◆ **WORK TO BE COMPLETED**:
Print the lines that run from the line with "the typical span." to the line with "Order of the", keeping both end lines, exactly as they appear in the entries below, and nothing else.

[Records from a collection]
=== Section Start ===

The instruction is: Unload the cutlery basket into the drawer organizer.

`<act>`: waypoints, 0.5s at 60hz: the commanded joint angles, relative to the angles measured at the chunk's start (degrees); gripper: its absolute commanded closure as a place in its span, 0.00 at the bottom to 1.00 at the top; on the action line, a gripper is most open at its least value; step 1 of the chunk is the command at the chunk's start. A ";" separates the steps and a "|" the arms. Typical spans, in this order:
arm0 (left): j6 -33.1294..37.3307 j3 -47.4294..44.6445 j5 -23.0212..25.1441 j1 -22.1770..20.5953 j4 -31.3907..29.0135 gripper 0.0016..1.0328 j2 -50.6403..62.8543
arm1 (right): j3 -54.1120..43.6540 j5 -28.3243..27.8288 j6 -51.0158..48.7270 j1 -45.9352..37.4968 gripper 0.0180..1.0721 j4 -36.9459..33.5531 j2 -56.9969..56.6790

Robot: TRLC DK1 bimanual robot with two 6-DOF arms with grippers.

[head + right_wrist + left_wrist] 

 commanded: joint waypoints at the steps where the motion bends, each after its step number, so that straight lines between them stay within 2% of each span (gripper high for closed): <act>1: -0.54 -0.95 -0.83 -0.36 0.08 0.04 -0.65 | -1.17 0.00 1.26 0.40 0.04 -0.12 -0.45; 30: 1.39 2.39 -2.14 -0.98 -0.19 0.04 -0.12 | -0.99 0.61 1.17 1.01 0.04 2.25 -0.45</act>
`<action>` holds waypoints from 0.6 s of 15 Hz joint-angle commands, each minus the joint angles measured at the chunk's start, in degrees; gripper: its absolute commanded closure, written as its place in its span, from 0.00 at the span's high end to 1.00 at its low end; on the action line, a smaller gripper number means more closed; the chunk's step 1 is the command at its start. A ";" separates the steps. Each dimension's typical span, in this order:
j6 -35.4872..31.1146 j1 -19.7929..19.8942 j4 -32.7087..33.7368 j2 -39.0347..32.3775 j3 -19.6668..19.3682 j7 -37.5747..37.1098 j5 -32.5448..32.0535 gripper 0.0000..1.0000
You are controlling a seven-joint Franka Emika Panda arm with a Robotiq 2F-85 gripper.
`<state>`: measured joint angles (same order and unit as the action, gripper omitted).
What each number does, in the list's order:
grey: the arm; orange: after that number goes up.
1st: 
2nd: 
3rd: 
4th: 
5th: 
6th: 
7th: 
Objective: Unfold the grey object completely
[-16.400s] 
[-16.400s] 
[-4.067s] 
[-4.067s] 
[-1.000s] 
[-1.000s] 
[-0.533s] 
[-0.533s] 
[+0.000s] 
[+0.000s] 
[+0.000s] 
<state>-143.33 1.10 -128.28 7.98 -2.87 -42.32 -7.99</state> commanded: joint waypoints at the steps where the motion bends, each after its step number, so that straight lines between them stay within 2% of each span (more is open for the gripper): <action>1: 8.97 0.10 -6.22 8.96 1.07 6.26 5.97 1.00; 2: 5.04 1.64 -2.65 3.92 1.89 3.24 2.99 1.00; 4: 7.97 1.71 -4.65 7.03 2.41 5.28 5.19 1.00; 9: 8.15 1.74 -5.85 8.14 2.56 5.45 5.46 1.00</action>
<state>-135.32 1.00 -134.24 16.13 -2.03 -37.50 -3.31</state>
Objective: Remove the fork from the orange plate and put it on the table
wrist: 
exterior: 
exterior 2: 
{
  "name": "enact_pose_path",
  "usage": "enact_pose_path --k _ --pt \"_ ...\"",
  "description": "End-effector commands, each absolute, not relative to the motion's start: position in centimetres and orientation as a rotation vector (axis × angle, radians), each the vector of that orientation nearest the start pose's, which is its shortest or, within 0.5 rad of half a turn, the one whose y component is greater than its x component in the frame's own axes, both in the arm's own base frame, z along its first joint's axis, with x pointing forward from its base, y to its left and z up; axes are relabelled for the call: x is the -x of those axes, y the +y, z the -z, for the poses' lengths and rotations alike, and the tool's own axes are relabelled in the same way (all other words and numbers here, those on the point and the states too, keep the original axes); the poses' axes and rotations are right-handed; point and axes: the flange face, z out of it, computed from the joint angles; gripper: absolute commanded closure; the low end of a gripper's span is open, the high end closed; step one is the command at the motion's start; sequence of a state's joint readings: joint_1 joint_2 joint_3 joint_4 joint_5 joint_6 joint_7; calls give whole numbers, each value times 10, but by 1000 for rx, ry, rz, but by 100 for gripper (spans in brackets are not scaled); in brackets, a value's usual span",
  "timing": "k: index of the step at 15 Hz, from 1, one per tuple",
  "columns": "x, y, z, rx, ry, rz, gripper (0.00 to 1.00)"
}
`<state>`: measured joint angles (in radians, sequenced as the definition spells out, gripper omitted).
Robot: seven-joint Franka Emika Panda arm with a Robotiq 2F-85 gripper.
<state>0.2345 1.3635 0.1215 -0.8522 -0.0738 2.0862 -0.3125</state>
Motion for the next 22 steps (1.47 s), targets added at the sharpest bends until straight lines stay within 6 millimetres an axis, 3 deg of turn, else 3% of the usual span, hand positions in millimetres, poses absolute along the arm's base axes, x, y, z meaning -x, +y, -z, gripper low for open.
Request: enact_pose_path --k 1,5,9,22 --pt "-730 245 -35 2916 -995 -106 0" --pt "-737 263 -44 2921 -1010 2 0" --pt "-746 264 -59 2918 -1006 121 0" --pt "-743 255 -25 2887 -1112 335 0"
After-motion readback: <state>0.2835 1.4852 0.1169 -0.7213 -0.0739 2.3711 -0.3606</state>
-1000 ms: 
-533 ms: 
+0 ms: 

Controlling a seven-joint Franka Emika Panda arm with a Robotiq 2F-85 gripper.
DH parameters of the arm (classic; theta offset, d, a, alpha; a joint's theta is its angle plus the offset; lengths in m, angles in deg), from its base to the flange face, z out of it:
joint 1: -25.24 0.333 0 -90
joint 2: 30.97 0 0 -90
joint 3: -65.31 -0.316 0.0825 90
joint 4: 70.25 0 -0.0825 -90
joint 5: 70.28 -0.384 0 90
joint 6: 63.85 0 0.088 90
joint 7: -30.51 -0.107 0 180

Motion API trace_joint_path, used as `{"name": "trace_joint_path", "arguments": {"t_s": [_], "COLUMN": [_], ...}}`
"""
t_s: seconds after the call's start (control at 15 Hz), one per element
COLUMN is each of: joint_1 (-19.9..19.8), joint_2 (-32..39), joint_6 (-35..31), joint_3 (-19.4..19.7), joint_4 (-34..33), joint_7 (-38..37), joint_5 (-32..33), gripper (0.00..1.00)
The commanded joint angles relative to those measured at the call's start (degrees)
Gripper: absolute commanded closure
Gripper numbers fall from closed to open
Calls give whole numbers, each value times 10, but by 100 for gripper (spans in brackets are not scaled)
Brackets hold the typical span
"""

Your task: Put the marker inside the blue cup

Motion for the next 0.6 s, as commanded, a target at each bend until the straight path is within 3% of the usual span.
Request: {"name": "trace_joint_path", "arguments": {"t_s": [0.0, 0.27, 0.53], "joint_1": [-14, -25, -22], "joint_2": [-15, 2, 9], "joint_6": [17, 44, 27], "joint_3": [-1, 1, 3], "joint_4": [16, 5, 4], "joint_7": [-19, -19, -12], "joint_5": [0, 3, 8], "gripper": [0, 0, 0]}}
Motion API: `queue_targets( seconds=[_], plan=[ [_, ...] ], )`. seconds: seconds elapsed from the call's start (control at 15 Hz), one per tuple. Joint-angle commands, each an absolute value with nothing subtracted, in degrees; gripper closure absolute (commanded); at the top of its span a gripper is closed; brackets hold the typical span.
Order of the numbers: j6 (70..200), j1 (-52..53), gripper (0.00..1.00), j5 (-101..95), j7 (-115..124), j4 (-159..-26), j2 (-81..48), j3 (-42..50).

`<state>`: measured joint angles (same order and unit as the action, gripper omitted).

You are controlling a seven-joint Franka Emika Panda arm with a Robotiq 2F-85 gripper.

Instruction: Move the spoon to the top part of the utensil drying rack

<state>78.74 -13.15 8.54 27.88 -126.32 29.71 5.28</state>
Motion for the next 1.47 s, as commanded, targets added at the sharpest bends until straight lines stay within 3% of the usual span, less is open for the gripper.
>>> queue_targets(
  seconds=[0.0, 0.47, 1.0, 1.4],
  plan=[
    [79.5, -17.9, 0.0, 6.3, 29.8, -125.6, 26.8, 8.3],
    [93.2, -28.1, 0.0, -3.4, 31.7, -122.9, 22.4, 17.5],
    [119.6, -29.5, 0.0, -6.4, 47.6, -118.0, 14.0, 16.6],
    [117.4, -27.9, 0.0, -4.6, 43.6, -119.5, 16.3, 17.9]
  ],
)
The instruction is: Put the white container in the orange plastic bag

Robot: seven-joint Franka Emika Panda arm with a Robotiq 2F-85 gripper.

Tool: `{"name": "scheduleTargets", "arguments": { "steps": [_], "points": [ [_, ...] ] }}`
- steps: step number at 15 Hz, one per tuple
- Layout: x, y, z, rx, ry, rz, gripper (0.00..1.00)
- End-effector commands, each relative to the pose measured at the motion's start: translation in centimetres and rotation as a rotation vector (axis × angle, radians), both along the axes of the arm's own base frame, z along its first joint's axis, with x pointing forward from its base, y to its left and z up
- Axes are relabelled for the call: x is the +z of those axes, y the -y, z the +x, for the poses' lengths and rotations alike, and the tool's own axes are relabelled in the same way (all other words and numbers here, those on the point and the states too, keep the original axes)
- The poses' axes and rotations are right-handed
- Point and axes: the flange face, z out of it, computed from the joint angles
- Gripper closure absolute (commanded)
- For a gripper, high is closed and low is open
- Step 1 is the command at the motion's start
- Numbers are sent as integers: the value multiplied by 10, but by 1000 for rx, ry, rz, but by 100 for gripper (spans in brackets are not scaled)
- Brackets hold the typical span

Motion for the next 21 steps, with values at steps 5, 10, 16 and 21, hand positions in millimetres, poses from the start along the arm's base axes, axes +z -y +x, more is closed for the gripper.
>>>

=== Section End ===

◆ **TASK SOLUTION**:
Motion API: `queue_targets( seconds=[_], plan=[ [_, ...] ], )`. seconds: seconds elapsed from the call's start (control at 15 Hz), one per tuple. Joint-angle commands, each an absolute value with nothing subtracted, in degrees; gripper closure absolute (commanded); at the top of its span a gripper is closed; brackets hold the typical span.
Order of the numbers: j6 (70..200), j1 (-52..53), gripper (0.00..1.00), j5 (-101..95), j7 (-115..124), j4 (-159..-26), j2 (-81..48), j3 (-42..50).

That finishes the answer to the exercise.